[EXERCISE AIM] In the records that follow, the lines from the one containing "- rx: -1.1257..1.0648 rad" to the one containing "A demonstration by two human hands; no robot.", inclusive, are to be given again exactly.

[MATERIAL PROVIDED]
____________

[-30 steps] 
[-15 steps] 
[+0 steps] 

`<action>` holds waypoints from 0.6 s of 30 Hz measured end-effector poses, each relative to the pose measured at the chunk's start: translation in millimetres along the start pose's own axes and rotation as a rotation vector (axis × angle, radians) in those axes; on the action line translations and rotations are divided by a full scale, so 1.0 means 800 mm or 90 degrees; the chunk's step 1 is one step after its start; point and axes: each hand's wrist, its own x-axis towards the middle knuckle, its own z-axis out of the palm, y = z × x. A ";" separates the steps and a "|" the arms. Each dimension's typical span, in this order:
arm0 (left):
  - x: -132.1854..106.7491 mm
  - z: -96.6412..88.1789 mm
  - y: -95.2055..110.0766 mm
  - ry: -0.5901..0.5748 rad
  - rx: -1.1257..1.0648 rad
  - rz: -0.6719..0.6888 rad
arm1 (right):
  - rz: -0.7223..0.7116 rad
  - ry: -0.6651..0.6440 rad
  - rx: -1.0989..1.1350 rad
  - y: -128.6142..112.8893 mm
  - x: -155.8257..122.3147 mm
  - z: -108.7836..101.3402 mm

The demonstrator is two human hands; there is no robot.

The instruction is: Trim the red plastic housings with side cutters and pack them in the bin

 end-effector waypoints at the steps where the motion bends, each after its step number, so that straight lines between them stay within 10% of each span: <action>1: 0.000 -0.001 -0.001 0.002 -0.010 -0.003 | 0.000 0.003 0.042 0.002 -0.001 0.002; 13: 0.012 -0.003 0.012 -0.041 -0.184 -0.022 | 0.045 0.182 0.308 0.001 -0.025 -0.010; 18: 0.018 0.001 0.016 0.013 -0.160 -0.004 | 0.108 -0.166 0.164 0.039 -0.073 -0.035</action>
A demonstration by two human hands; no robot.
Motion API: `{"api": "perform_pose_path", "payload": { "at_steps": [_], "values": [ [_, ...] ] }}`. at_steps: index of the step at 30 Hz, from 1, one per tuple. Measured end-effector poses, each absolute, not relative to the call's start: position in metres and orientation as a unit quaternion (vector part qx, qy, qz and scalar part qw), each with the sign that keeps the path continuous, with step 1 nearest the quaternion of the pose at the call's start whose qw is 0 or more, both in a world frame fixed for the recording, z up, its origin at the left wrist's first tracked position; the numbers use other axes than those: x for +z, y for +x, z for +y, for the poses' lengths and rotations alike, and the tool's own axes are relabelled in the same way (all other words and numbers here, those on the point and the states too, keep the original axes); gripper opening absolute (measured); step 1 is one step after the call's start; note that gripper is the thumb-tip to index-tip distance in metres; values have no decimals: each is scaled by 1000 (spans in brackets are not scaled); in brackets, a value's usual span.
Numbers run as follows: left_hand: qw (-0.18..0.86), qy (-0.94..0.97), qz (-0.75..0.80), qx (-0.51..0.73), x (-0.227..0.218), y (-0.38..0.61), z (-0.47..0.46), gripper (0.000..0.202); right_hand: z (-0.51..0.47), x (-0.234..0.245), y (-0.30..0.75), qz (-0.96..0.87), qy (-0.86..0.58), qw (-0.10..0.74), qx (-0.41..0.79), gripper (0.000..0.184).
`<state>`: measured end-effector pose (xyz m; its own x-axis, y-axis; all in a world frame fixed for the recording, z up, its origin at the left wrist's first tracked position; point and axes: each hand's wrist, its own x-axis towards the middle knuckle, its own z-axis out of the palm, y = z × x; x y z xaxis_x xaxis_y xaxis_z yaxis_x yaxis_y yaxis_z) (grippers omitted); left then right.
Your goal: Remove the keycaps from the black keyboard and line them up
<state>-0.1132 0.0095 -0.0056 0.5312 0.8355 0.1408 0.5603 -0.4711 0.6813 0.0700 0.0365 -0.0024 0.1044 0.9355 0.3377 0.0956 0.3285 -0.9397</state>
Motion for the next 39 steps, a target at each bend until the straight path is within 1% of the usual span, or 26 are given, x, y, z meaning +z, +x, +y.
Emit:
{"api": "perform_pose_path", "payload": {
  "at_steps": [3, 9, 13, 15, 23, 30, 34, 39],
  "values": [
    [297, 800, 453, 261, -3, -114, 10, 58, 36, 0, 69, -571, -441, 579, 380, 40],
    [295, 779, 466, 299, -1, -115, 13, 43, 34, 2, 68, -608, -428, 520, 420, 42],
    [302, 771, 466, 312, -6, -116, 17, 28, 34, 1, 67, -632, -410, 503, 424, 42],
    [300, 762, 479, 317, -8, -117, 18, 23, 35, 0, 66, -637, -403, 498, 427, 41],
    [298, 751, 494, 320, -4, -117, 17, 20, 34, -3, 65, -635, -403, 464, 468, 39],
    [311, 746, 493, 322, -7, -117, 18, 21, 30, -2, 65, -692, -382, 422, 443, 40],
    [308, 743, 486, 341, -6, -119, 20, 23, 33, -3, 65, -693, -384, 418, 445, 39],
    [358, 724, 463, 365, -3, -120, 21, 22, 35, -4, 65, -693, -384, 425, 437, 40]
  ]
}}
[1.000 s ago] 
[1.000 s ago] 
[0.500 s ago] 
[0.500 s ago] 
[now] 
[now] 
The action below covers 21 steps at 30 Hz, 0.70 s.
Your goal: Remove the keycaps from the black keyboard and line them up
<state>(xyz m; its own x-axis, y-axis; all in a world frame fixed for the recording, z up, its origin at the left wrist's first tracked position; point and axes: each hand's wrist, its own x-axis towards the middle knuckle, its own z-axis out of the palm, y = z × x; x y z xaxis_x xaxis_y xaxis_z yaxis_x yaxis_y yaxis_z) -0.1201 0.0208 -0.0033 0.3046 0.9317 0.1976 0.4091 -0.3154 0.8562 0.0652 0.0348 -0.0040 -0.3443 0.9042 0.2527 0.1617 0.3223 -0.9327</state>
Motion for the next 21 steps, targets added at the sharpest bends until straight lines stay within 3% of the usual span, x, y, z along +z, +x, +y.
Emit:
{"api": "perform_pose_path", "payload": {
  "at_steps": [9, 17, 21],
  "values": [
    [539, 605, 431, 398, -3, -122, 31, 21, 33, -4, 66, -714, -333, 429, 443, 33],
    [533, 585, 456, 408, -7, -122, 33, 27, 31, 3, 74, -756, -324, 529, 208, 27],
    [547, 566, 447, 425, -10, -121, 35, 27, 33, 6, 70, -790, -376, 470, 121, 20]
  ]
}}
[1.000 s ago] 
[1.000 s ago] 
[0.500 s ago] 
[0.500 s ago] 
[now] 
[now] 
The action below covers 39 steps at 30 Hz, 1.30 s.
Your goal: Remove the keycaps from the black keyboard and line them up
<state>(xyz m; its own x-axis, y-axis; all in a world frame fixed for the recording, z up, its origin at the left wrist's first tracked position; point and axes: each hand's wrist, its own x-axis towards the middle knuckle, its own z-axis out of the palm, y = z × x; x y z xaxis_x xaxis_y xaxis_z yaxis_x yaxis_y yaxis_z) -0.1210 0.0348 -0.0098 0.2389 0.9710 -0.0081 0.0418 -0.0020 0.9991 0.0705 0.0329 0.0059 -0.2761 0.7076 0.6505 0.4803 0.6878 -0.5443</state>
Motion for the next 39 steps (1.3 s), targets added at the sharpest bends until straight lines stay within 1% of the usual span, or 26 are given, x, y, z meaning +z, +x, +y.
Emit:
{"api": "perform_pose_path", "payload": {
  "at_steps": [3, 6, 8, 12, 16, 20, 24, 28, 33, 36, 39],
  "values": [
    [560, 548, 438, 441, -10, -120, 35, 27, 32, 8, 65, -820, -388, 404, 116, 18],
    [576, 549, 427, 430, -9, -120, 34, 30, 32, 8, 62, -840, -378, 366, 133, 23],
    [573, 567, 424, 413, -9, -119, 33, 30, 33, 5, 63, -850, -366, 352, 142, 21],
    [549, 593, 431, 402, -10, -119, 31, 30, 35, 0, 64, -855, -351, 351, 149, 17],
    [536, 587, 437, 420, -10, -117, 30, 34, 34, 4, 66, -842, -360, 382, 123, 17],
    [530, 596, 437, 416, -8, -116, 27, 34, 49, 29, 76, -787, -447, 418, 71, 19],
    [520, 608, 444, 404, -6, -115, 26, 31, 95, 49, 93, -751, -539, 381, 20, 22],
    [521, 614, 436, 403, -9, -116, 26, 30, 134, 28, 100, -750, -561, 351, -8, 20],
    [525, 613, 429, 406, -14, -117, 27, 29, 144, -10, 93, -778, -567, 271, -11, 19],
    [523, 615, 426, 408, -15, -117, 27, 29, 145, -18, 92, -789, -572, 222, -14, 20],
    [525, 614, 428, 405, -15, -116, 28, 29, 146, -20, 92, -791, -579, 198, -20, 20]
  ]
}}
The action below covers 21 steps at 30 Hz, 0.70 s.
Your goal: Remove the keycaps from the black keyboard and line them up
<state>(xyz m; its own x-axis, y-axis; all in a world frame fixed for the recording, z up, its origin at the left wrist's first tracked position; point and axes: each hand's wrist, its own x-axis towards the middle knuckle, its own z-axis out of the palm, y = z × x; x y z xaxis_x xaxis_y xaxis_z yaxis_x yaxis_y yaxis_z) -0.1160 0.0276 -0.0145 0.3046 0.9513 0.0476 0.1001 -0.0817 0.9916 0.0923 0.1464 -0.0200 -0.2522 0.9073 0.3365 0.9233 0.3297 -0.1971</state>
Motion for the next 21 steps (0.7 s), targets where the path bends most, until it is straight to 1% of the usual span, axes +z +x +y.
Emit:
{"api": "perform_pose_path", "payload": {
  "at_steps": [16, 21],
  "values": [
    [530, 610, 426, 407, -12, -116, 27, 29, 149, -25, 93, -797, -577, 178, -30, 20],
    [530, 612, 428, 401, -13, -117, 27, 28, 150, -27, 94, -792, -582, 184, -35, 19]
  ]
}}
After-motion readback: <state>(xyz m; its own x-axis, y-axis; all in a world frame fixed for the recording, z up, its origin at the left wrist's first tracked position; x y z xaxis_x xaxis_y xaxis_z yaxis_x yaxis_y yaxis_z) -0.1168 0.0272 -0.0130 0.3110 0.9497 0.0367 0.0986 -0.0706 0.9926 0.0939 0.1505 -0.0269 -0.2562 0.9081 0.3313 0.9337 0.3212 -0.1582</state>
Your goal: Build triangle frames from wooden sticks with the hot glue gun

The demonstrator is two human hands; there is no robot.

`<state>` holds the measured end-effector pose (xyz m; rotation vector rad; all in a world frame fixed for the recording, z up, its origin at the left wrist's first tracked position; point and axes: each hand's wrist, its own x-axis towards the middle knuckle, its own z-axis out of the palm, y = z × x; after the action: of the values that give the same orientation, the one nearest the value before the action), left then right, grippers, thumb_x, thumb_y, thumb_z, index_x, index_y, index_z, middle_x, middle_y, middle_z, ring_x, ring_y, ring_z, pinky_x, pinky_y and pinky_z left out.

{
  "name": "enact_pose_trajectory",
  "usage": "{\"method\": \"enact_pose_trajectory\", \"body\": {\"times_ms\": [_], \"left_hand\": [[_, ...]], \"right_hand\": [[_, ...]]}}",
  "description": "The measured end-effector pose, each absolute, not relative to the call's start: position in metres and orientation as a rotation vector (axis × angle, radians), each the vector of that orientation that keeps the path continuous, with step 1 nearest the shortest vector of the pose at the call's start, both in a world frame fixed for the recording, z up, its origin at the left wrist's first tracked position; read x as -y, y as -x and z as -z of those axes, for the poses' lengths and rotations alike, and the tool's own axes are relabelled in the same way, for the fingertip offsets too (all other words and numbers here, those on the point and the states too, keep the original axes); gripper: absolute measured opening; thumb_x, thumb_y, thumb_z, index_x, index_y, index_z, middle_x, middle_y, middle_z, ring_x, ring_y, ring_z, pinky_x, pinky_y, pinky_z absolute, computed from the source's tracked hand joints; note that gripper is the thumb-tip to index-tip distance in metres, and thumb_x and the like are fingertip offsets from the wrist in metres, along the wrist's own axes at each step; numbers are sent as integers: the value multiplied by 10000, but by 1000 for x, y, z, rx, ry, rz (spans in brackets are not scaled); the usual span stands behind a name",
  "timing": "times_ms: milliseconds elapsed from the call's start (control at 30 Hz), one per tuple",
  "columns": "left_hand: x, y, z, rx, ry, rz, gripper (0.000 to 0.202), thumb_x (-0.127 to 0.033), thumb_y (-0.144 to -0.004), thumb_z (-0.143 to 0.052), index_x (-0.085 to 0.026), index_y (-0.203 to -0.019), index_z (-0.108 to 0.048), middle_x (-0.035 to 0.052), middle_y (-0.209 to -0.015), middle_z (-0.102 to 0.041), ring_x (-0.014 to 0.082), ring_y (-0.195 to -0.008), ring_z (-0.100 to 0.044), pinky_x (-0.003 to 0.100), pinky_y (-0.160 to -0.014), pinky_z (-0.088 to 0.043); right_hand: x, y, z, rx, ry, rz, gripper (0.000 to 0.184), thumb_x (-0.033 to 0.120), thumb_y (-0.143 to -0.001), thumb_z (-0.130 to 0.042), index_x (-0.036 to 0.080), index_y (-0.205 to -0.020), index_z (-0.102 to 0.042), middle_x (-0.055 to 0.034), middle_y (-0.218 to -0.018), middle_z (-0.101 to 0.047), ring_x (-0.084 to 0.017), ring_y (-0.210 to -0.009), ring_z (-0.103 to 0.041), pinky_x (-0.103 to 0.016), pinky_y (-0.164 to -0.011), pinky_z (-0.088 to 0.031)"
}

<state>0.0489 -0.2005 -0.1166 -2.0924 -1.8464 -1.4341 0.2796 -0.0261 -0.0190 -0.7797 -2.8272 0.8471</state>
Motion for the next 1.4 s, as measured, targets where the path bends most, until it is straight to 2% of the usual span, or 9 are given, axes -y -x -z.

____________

[COMPLETED EXERCISE]
  - rx: -1.1257..1.0648 rad
  - rz: -0.6719..0.6888 rad
arm1 (right):
  - rz: -0.7223..0.7116 rad
  - ry: -0.6651..0.6440 rad
  - rx: -1.0989..1.1350 rad
  - y: -128.6142..112.8893 mm
  - x: -155.8257..122.3147 mm
  - z: -108.7836..101.3402 mm

The demonstrator is two human hands; there is no robot.

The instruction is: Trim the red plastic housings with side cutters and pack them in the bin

 end-effector waypoints at the steps where the motion bends, each after its step number, so that straight lines between them stay within 10% of each span: <action>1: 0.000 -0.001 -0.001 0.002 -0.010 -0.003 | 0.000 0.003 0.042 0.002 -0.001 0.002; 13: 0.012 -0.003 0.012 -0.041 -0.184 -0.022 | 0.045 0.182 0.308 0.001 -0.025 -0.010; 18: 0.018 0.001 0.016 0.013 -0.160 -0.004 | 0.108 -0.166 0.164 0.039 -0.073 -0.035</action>
A demonstration by two human hands; no robot.

The exercise is fully answered.